寝るために布団に入ったのに、過去の嫌な出来事や将来の不安が頭に浮かんでなかなか寝付けなかった経験のある人は多いはず。スイスの心理学者による研究では、「すでにストレスを感じているパターン」と「将来的にストレスを感じることを予期しているパターン」で睡眠の質が異なることが示されています。
Temporal dynamics of the influence of pre- or anticipated post-sleep stress on dream content – ScienceDirect
https://www.sciencedirect.com/science/article/pii/S0028393225002465
Why Worrying About Tomorrow Can Disrupt Your Sleep Tonight | Psychology Today
https://www.psychologytoday.com/us/blog/memory-tour-guide/202603/why-worrying-about-tomorrow-can-disrupt-your-sleep-tonight
スイスのフリブール大学で心理学を研究するサンドリーヌ・ バゼルジア氏とビョルン・ラッシュ氏は、睡眠前または睡眠後に予想されるストレスが「夢」の内容に影響を与えて眠りを妨げる要因になると考え、ストレス要因と夢の関係を調査しました。このような将来計画されたことに関する記憶は心理学で「展望記憶」と呼ばれます。

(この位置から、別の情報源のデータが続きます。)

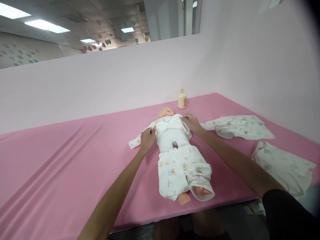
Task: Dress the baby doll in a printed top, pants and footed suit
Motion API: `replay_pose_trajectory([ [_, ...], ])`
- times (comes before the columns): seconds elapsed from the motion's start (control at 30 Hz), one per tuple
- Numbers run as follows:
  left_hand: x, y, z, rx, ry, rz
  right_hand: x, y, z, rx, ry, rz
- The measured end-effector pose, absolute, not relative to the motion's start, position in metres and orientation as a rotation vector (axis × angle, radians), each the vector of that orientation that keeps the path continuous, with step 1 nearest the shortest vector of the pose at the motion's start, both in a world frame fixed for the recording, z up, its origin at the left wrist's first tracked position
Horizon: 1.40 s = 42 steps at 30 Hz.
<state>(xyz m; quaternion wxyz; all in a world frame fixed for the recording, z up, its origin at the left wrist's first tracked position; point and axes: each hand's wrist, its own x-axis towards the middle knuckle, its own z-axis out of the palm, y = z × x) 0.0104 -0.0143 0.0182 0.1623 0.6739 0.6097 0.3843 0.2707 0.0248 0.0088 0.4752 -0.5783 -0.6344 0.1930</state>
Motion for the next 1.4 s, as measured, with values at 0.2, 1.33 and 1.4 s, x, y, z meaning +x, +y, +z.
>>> replay_pose_trajectory([
  [0.2, 0.007, -0.006, 0.007, 2.076, 1.877, 1.037, 0.278, 0.01, -0.013, -1.498, -1.57, 0.23],
  [1.33, 0.0, -0.023, -0.019, 1.02, 1.291, 1.078, 0.3, -0.027, -0.004, -1.935, -1.833, 0.024],
  [1.4, 0.005, -0.021, -0.019, 0.942, 1.218, 1.145, 0.284, -0.041, 0.008, -1.776, -1.803, 0.098],
])
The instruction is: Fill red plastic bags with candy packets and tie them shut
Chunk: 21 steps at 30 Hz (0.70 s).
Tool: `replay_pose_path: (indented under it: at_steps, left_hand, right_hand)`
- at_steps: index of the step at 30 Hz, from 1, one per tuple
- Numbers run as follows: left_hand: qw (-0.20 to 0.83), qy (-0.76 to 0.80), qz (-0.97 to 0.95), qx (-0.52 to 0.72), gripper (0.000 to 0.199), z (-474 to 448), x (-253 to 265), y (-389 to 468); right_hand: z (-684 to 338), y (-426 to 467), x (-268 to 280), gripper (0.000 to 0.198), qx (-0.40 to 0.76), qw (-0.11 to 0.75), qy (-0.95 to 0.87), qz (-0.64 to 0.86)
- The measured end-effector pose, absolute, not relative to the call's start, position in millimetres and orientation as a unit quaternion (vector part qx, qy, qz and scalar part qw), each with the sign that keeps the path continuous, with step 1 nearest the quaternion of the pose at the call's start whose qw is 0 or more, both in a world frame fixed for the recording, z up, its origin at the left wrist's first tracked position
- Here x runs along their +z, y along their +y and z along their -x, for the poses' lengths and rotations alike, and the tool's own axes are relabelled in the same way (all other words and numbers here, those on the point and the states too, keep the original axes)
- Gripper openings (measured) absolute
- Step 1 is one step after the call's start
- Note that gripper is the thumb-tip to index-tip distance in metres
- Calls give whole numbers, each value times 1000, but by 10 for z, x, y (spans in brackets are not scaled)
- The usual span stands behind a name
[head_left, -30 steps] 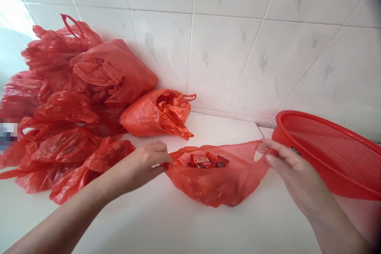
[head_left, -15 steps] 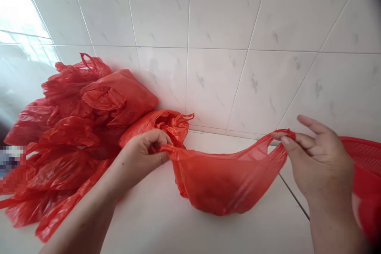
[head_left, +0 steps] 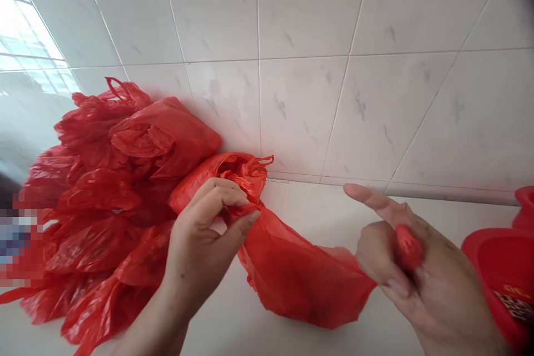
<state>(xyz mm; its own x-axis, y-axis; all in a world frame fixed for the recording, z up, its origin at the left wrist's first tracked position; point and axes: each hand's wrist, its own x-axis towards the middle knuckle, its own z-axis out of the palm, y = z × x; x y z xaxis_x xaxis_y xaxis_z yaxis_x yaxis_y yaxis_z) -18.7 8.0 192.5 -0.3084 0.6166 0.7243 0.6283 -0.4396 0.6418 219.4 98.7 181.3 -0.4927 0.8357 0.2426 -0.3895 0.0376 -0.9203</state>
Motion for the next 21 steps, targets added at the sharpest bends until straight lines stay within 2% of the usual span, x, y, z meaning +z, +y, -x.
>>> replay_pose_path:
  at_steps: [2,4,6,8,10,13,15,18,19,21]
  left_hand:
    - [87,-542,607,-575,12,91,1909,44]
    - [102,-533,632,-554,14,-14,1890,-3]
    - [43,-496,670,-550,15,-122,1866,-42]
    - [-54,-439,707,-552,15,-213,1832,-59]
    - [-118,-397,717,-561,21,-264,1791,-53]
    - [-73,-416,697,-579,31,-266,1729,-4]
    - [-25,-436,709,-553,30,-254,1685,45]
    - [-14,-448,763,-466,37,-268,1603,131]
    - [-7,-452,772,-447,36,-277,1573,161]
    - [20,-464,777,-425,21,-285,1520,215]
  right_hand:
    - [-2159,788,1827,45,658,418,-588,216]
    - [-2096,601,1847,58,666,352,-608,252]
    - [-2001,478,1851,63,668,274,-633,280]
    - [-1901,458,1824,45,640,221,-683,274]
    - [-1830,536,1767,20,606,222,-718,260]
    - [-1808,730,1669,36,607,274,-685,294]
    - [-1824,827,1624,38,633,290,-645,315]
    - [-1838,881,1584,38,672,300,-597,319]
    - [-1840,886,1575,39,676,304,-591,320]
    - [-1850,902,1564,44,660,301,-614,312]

過去にも同様の研究は行われており、例えば2014年にフランスの研究チームが発表した調査結果では、医学部入試の直前に学生の約60%が試験に関する悪夢を見ていたことで睡眠の質が悪かったと報告しています。また、フリブール大学のジョナス・ベック氏らが2023年に公開した論文では、睡眠中の脳活動を調べることでストレスの多い出来事を予期した際に質の高い睡眠の指標が減少することを発見しました。
バゼルジア氏とラッシュ氏の研究チームは、過去の研究を踏まえた上で、睡眠前のストレスと将来予測される睡眠後のストレスの影響を調査しました。参加者は「睡眠前グループ」と「睡眠後グループ」に分けられました。睡眠前グループは睡眠前にストレス課題またはリラクゼーション課題のいずれかを実施するように求められ、睡眠後グループは睡眠前に「ストレス課題またはリラクゼーション課題が翌朝に行われる」と知らされました。両グループは睡眠初期と睡眠後期に最大8回起こされ、認知活動について質問された上で睡眠について検査するポリソムノグラフィーのデータが記録されました。